## Data records
━━━━━━
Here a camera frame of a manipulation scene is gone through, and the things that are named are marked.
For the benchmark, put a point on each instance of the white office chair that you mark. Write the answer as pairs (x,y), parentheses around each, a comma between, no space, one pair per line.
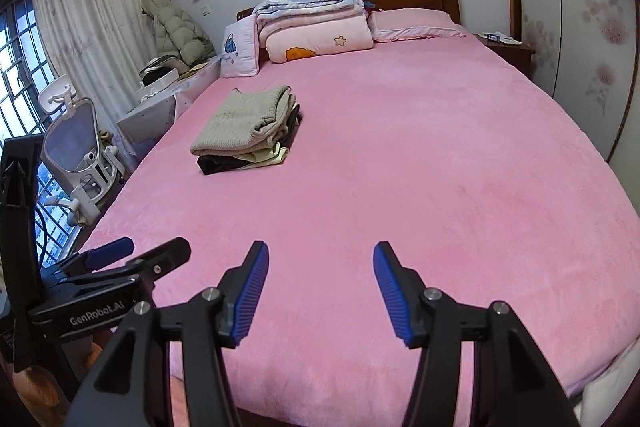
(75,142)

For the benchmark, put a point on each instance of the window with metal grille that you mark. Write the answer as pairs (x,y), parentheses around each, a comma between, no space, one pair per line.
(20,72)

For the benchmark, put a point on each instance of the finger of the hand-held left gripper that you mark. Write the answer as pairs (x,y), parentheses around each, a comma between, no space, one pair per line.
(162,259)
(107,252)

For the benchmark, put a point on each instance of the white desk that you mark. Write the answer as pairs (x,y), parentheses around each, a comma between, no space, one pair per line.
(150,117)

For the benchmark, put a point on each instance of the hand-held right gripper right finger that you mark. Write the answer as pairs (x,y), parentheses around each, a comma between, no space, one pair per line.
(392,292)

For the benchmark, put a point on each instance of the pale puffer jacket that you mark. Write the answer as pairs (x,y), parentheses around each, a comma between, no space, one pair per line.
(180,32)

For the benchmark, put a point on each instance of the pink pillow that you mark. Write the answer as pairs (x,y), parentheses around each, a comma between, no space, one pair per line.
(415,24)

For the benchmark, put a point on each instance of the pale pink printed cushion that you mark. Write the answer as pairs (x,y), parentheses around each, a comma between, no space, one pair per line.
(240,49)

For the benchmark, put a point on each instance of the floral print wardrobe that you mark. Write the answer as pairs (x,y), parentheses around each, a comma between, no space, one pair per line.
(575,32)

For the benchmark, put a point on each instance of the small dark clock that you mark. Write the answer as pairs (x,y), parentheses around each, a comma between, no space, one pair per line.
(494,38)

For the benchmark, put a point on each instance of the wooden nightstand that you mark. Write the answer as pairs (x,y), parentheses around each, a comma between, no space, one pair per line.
━━━━━━
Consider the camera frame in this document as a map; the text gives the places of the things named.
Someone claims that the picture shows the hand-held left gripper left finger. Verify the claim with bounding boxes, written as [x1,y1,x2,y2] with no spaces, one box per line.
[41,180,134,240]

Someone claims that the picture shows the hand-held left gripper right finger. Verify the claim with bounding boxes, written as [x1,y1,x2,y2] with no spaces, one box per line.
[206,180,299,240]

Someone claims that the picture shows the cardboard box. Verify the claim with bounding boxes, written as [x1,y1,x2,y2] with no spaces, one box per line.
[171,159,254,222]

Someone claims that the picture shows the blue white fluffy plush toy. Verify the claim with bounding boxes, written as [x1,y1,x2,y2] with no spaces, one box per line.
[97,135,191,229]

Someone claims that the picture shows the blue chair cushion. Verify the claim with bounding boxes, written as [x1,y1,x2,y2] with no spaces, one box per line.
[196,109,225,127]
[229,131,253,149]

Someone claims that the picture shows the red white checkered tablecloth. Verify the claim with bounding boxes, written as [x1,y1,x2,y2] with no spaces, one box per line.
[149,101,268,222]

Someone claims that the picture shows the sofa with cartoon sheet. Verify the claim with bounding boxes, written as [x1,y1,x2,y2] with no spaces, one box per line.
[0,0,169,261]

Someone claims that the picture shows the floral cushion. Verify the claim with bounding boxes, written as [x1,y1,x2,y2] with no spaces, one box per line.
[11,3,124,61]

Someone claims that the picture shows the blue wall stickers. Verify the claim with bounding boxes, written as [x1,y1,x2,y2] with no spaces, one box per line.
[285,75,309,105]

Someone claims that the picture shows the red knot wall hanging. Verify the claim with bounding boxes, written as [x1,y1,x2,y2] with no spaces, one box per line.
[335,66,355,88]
━━━━━━
The answer must be a single number: the count of lines in the entries that include "named".

2